- **Task prompt**
Locate each line in the records containing "robot". Copy it.

----

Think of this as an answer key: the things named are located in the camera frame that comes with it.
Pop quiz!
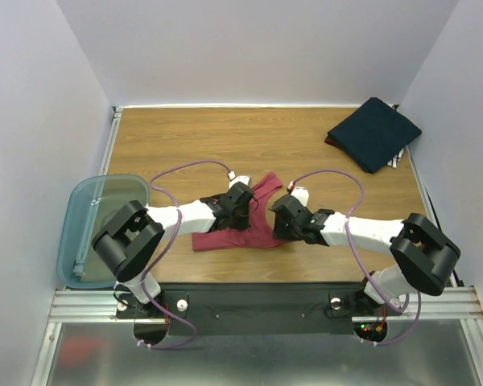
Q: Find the red tank top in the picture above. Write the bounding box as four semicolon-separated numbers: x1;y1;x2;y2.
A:
192;171;284;252

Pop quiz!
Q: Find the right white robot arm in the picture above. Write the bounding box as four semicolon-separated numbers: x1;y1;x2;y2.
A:
270;195;461;314

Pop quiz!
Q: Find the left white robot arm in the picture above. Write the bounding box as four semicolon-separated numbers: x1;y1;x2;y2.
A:
91;180;254;317

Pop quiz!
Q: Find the folded navy tank top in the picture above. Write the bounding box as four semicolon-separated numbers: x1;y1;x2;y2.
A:
327;97;422;174

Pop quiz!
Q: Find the folded dark red garment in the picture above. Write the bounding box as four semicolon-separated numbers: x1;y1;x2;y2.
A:
324;137;341;149

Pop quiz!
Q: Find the folded white patterned garment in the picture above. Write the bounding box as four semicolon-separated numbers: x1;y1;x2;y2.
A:
386;148;406;169

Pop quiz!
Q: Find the clear blue plastic bin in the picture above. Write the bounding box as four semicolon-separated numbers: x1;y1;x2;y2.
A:
56;174;150;290

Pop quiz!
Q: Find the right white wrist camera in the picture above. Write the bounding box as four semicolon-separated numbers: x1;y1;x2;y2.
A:
287;181;310;206

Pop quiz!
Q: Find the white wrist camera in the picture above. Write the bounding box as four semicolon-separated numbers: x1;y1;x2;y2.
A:
227;170;252;188
287;181;310;206

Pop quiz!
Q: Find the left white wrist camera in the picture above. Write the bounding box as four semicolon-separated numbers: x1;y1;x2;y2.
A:
227;170;252;188

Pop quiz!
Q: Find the aluminium frame rail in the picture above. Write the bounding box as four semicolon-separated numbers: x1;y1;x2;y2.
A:
98;106;124;175

----

- **Written reply**
Q: Find the right white robot arm in the picture above. Write the bounding box as four semicolon-separated numbers: x1;y1;x2;y2.
Q: Find the left white robot arm in the picture above. Write the bounding box as four semicolon-separated numbers: x1;y1;x2;y2.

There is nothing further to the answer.